MouthShut.com
- Website type: Review and ratings
- Headquarters: Mumbai, India
- Founder: Faisal Farooqui
- Website: https://www.mouthshut.com/
- Commercial: Yes
- Registration: Required for posting
- Launched: 2000
- Current status: Active

= MouthShut.com =

Indian review website

Mouthshut.com is a consumer review and rating platform founded in 2000 by Faisal Farooqui. The platform hosts user-written reviews and ratings for over 800,000 products and services available in India. The platform covers over 400 categories. The company has been involved in legal challenges regarding internet intermediary rules, notably petitioning the Supreme Court against provisions of the Information Technology Rules, 2021, which led to the repeal of Section 66A and the reading down of intermediary guidelines.

== History ==
Faisal Farooqui conceived the idea of a review website in 1998 while attending the State University of New York at Binghamton. He recognized the significance of customer feedback for business growth during a class.
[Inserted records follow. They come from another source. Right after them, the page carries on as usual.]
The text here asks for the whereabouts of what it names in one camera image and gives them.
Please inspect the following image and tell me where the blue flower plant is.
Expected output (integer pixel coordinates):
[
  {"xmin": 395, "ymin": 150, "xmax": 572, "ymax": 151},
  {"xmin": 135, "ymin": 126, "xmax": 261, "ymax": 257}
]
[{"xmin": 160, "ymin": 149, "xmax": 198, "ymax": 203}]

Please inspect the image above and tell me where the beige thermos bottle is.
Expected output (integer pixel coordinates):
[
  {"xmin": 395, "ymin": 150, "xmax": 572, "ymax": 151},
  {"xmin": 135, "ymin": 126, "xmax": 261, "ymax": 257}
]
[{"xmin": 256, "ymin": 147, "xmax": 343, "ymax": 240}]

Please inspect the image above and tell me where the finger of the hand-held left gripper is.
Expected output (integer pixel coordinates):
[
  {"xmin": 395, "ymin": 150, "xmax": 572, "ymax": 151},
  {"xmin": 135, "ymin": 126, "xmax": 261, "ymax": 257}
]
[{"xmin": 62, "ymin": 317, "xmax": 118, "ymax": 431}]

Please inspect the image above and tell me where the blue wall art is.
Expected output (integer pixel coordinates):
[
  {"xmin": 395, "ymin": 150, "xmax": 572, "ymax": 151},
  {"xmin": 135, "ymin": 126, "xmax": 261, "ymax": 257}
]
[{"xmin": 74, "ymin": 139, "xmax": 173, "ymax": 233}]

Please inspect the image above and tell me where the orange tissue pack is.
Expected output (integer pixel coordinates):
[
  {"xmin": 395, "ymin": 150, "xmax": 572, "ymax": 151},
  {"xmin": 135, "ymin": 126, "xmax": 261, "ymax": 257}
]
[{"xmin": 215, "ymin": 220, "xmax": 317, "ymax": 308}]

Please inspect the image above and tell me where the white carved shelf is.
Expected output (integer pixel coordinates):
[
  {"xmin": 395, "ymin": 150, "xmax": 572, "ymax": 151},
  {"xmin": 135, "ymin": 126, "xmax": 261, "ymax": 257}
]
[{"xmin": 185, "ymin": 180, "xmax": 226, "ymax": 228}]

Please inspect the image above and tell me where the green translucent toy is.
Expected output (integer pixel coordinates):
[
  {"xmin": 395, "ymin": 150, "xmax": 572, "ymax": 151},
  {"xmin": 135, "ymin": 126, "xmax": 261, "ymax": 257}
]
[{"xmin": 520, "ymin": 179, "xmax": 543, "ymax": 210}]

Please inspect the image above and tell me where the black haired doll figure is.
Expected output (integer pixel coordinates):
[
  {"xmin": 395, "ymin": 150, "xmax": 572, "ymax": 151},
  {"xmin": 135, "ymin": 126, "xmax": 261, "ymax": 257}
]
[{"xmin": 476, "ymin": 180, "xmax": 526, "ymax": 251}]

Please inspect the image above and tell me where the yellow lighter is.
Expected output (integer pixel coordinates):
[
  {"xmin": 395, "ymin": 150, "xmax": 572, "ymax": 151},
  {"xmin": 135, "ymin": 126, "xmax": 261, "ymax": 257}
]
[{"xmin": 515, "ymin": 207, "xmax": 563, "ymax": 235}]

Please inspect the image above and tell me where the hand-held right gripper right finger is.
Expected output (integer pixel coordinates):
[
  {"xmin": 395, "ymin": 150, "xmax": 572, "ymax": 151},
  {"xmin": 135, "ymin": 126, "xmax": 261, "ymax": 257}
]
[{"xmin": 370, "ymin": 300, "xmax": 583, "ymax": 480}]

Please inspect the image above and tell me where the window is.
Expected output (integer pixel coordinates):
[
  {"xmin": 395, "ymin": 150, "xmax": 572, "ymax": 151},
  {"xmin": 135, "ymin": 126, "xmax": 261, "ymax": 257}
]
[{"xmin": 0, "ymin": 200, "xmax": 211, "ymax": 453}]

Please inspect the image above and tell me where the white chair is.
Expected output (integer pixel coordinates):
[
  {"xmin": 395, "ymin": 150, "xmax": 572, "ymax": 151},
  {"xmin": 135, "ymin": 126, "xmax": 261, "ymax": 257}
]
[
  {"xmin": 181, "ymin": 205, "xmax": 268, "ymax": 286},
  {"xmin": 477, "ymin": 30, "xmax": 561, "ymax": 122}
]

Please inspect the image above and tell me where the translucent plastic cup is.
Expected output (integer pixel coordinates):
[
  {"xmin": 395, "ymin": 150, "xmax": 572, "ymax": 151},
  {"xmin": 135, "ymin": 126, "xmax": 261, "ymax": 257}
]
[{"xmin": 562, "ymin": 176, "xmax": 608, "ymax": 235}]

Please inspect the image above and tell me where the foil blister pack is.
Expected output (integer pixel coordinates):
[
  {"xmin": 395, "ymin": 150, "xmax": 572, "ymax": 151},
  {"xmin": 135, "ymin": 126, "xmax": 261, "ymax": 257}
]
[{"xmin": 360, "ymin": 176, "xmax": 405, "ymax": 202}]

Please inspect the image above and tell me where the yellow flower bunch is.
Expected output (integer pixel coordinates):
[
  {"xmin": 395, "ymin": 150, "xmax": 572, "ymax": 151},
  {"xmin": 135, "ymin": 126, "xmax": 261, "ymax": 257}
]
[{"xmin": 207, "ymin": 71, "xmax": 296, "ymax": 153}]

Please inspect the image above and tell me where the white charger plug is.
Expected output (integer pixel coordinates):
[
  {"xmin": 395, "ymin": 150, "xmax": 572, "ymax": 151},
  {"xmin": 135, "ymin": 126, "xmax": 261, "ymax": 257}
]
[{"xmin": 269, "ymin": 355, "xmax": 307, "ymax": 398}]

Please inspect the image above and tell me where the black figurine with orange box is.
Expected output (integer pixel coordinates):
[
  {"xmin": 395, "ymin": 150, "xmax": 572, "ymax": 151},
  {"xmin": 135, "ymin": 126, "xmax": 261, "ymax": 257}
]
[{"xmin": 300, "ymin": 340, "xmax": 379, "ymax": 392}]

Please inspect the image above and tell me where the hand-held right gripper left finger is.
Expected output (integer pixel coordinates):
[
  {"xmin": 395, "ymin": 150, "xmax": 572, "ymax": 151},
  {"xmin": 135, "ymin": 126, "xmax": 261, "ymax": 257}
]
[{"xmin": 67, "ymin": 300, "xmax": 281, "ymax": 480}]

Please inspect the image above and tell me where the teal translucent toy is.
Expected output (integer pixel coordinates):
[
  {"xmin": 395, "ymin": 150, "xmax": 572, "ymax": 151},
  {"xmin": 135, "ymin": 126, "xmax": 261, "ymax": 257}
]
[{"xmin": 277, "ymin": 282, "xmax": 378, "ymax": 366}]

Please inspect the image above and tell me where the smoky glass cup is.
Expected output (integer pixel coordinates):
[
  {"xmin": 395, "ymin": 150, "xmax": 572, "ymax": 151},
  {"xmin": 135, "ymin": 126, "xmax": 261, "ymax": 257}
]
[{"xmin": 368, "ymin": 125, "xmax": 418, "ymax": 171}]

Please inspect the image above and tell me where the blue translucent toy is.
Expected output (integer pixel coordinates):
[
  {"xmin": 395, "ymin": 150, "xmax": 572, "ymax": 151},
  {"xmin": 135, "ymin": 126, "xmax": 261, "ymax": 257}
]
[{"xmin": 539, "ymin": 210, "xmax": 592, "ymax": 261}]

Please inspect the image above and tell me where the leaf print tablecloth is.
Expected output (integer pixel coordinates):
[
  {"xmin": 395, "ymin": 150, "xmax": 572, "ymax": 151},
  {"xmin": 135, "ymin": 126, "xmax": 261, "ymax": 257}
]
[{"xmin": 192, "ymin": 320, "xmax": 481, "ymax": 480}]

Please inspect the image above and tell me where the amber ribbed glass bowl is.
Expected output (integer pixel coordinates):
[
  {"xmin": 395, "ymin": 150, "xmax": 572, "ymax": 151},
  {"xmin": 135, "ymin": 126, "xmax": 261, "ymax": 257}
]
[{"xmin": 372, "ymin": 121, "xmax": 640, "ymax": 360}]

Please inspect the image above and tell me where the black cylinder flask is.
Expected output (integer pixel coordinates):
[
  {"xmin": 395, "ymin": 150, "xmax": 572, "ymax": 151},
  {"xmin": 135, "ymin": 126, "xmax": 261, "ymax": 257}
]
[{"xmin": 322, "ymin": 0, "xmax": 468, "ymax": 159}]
He returned to India and launched MouthShut.com in late 2000. The platform was initially marketed via a curated email list of 1800 individuals, including contacts of the company's initial employees, staff, friends, and relatives.

Later, Farooqui used the rear space of auto rickshaws as a medium to promote the website. In 2001, the team implemented a 'Dial-the-CEO' option, allowing users to provide direct feedback.

Video reviews for products and services were enabled on the platform in December 2006.

In May 2007, Farooqui expanded the video review concept into a dedicated video review platform, Dekhona.com.

In December 2008, the platform introduced mobile reviews that could be posted via an SMS shortcode.

In July 2012, the website transitioned from a reviews-only platform to one providing buying guides.

== Products ==
In May 2011, MouthShut.com launched Dealface.com, a website offering sales deals across industry segments. This was later integrated into Mouthshut.com.

In May 2014, the company launched its mobile application for Android and iOS.

== Awards and recognition ==
In 2006, MouthShut received the Manthan Award for Best Youth Website from the Govt. of India.

MouthShut.com received the Best Portal of the Year - Gold award at the first India Digital Media Awards.

MouthShut CEO Faisal Farooqui has been credited with introducing Web 2.0 concepts in India.

Faisal is mentioned as one of the first Indian dotcom founders of the 21st century.

== Mouthshut.com and freedom of speech ==
To protect its review writers from threats by brands, MouthShut stated in its filings with the Supreme Court of India that it would not reveal the identity of any review writers unless ordered by a court of competent jurisdiction. On April 29, 2013, MouthShut.com filed a petition in the Supreme Court of India challenging India's Information Technology Rules 2011. MouthShut.com argued that this law would effectively delegate essential executive functions, such as censoring and restricting citizens' free speech, to private parties like MouthShut.com, leaving them vulnerable to legal challenges over user content. The verdict was in favor of MouthShut.com, leading to the repeal of Section 66A and the reading down of IT Rules and intermediary guidelines.

== Controversies ==
In February 2014, MouthShut was blocked by Bangalore-based ISP ACT Internet company and its Hyderabad-based subsidiary Beam Fiber, without a stated reason. The company escalated the issue with the Telecom Regulatory Authority of India (TRAI) and the Department of Telecommunications (DoT). Later, the website was unblocked by the two ISPs.

In December 2017, the company blocked 80,000 fake user profiles to prevent potential spamming and fake reviews.

In March 2018, MouthShut.com deleted 4,100 user profiles that were posting fake reviews.